## Task details
Could you return the lines below exactly, from the first line up to and including the line that holds "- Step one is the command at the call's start"?

## Data excerpt
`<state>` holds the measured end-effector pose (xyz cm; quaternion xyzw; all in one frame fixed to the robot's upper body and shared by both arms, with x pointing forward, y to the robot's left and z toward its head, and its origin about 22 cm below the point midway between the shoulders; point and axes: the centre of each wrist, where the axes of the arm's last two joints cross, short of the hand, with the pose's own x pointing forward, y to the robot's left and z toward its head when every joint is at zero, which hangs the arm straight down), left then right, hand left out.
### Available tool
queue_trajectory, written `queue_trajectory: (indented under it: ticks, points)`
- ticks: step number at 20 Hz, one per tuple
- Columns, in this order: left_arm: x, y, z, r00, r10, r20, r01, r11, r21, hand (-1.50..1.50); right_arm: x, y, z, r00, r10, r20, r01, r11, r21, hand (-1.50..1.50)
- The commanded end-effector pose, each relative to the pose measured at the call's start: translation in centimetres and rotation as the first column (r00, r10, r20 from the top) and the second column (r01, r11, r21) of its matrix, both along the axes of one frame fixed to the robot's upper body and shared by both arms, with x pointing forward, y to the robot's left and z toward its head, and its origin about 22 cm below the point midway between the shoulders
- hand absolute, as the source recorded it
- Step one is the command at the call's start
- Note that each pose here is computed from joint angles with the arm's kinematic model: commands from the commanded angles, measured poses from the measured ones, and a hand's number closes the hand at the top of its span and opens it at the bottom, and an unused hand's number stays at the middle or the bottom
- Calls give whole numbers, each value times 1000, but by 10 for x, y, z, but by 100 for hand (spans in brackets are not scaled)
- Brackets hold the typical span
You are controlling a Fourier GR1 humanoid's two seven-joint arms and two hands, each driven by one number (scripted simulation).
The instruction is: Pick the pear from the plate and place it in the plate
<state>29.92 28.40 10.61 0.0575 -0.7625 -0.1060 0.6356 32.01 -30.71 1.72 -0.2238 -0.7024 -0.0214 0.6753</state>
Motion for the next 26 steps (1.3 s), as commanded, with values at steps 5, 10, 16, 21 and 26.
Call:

## Output for this exercise
`<state>` holds the measured end-effector pose (xyz cm; quaternion xyzw; all in one frame fixed to the robot's upper body and shared by both arms, with x pointing forward, y to the robot's left and z toward its head, and its origin about 22 cm below the point midway between the shoulders; point and axes: the centre of each wrist, where the axes of the arm's last two joints cross, short of the hand, with the pose's own x pointing forward, y to the robot's left and z toward its head when every joint is at zero, which hangs the arm straight down), left then right, hand left out.
### Available tool
queue_trajectory, written `queue_trajectory: (indented under it: ticks, points)`
- ticks: step number at 20 Hz, one per tuple
- Columns, in this order: left_arm: x, y, z, r00, r10, r20, r01, r11, r21, hand (-1.50..1.50); right_arm: x, y, z, r00, r10, r20, r01, r11, r21, hand (-1.50..1.50)
- The commanded end-effector pose, each relative to the pose measured at the call's start: translation in centimetres and rotation as the first column (r00, r10, r20 from the top) and the second column (r01, r11, r21) of its matrix, both along the axes of one frame fixed to the robot's upper body and shared by both arms, with x pointing forward, y to the robot's left and z toward its head, and its origin about 22 cm below the point midway between the shoulders
- hand absolute, as the source recorded it
- Step one is the command at the call's start

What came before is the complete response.